_Your assignment_
Pictures aside, repeat every record below exactly.

>>>>>

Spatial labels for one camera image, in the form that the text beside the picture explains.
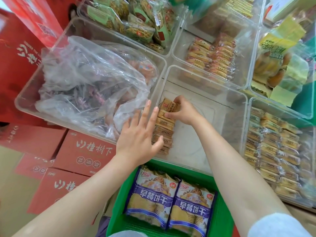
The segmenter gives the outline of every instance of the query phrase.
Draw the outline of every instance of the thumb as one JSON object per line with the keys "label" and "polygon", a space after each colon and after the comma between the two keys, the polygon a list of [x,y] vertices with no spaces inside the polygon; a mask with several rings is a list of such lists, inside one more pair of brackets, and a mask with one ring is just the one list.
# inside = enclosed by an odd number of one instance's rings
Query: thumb
{"label": "thumb", "polygon": [[169,119],[178,119],[179,111],[178,112],[167,112],[164,114],[164,117],[167,117]]}
{"label": "thumb", "polygon": [[158,151],[160,151],[160,149],[163,147],[163,136],[161,135],[158,139],[158,141],[152,145],[152,154],[156,155],[158,153]]}

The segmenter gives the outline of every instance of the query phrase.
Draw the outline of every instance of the hand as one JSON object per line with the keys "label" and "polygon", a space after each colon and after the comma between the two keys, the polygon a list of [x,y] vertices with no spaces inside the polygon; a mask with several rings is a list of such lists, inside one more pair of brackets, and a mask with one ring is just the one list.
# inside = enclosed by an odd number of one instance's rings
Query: hand
{"label": "hand", "polygon": [[187,125],[192,125],[194,120],[201,116],[192,103],[185,99],[184,96],[177,96],[174,102],[181,104],[181,110],[178,112],[165,113],[165,117],[179,120]]}
{"label": "hand", "polygon": [[120,163],[134,165],[136,168],[148,162],[163,147],[163,136],[152,145],[151,138],[156,124],[158,107],[155,107],[147,123],[151,101],[148,100],[143,114],[138,122],[140,111],[123,125],[121,135],[116,145],[115,158],[120,158]]}

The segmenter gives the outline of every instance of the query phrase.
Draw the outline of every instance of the person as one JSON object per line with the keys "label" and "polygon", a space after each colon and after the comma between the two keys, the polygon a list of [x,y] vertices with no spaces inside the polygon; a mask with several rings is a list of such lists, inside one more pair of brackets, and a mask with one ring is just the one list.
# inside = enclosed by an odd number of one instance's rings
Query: person
{"label": "person", "polygon": [[[165,117],[191,125],[196,131],[241,237],[311,237],[264,179],[188,100],[178,96],[174,101],[181,104],[180,111],[166,113]],[[131,172],[163,147],[162,136],[155,144],[151,143],[158,107],[148,120],[150,105],[147,101],[140,118],[137,111],[124,123],[116,155],[105,167],[26,224],[14,237],[80,236]]]}

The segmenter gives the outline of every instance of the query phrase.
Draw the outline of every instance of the green plastic basket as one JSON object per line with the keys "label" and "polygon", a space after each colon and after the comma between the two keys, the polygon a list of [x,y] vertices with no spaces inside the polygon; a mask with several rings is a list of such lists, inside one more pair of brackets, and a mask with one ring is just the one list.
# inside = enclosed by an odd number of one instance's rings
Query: green plastic basket
{"label": "green plastic basket", "polygon": [[[156,159],[152,159],[146,165],[151,169],[160,169],[169,175],[178,176],[185,181],[193,184],[199,184],[207,188],[209,191],[218,191],[215,180],[209,175],[205,175],[196,171],[188,170],[183,167],[165,163]],[[112,217],[106,232],[106,236],[123,230],[135,230],[143,232],[150,237],[164,237],[164,236],[188,236],[187,234],[175,229],[168,229],[164,231],[159,227],[152,226],[147,222],[141,221],[132,216],[125,215],[124,207],[128,197],[129,190],[132,187],[137,169],[128,177],[123,183],[116,202],[114,204]],[[223,200],[223,197],[218,192],[217,200],[215,202],[213,216],[208,231],[208,237],[231,237],[233,233],[234,221]]]}

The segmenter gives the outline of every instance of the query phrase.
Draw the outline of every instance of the qr code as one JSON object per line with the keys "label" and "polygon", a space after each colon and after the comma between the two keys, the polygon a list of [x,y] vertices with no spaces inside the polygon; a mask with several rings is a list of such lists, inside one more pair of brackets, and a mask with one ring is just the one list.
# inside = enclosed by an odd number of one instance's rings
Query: qr code
{"label": "qr code", "polygon": [[40,29],[42,30],[42,32],[44,32],[46,35],[50,35],[50,36],[52,36],[52,37],[55,37],[55,38],[57,38],[56,37],[56,35],[55,35],[55,33],[52,31],[52,29],[50,29],[49,27],[47,27],[47,26],[45,26],[45,25],[43,25],[43,24],[39,24],[39,23],[36,23],[39,27],[40,27]]}

<<<<<

_Worked solution_
Spatial labels for one camera image, in the form that the text beside the picture explains.
The segmenter gives the outline of every instance of the query phrase.
Draw the outline of every instance of the thumb as one JSON object per line with the keys "label" and "polygon", a space after each colon and after the comma between the two keys, the polygon a list of [x,y] vertices with no spaces inside the polygon; a mask with several rings is a list of such lists, inside one more pair of brackets, and a mask with one ring is just the one list.
# inside = enclosed by an odd number of one instance's rings
Query: thumb
{"label": "thumb", "polygon": [[169,119],[178,119],[179,111],[178,112],[167,112],[164,114],[164,117],[167,117]]}
{"label": "thumb", "polygon": [[158,151],[160,151],[160,149],[163,147],[163,136],[161,135],[158,139],[158,141],[152,145],[152,154],[156,155],[158,153]]}

The segmenter gives the outline of every instance of the query phrase.
Draw the outline of every instance of the hand as one JSON object per line with the keys "label" and "polygon", a space after each colon and after the comma between the two keys, the polygon a list of [x,y] vertices with no spaces inside the polygon; a mask with several rings is a list of such lists, inside one more pair of brackets, and a mask with one ring is just the one list.
# inside = enclosed by an odd number of one instance's rings
Query: hand
{"label": "hand", "polygon": [[187,125],[192,125],[194,120],[201,116],[192,103],[185,99],[184,96],[177,96],[174,102],[181,104],[181,110],[178,112],[165,113],[165,117],[179,120]]}
{"label": "hand", "polygon": [[120,163],[134,165],[136,168],[148,162],[163,147],[163,136],[152,145],[151,138],[156,124],[158,107],[155,107],[147,123],[151,101],[148,100],[143,114],[138,122],[140,111],[123,125],[121,135],[116,145],[115,158],[120,158]]}

The segmenter gives the outline of every instance of the query phrase.
Draw the outline of every instance of the person as one JSON object per line with the keys "label" and "polygon", a space after each colon and after the comma between the two keys, the polygon a list of [x,y] vertices with no spaces inside the polygon; a mask with several rings is a list of such lists, inside one more pair of brackets, and a mask with one ring is just the one list.
# inside = enclosed by an odd number of one instance's rings
Query: person
{"label": "person", "polygon": [[[165,117],[191,125],[196,131],[241,237],[311,237],[264,179],[188,100],[178,96],[174,101],[181,104],[180,111],[166,113]],[[131,172],[163,147],[162,136],[155,144],[151,143],[158,107],[148,120],[150,105],[147,101],[140,118],[137,111],[124,123],[116,155],[105,167],[26,224],[14,237],[80,236]]]}

The segmenter gives the outline of every instance of the query phrase.
Draw the outline of every instance of the green plastic basket as one JSON object per line with the keys "label" and "polygon", a space after each colon and after the comma between the two keys, the polygon a list of [x,y] vertices with no spaces inside the polygon; a mask with several rings is a list of such lists, inside one more pair of brackets, and a mask with one ring is just the one list.
# inside = enclosed by an odd number of one instance's rings
Query: green plastic basket
{"label": "green plastic basket", "polygon": [[[156,159],[152,159],[146,165],[151,169],[160,169],[169,175],[178,176],[185,181],[193,184],[199,184],[207,188],[209,191],[218,191],[215,180],[209,175],[205,175],[196,171],[188,170],[183,167],[165,163]],[[112,217],[106,232],[106,236],[123,230],[135,230],[143,232],[150,237],[164,237],[164,236],[188,236],[187,234],[175,229],[168,229],[164,231],[159,227],[152,226],[147,222],[141,221],[132,216],[125,215],[124,207],[128,197],[129,190],[132,187],[137,169],[128,177],[123,183],[116,202],[114,204]],[[223,200],[223,197],[218,192],[217,200],[215,202],[213,216],[208,231],[208,237],[231,237],[233,233],[234,221]]]}

The segmenter gives the outline of every instance of the query phrase.
Draw the outline of every instance of the qr code as one JSON object per line with the keys "label" and "polygon", a space after each colon and after the comma between the two keys, the polygon a list of [x,y] vertices with no spaces inside the polygon; a mask with several rings is a list of such lists, inside one more pair of brackets, and a mask with one ring is just the one list.
# inside = enclosed by an odd number of one instance's rings
Query: qr code
{"label": "qr code", "polygon": [[40,29],[42,30],[42,32],[44,32],[46,35],[50,35],[50,36],[52,36],[52,37],[55,37],[55,38],[57,38],[56,37],[56,35],[55,35],[55,33],[52,31],[52,29],[50,29],[49,27],[47,27],[47,26],[45,26],[45,25],[43,25],[43,24],[39,24],[39,23],[36,23],[39,27],[40,27]]}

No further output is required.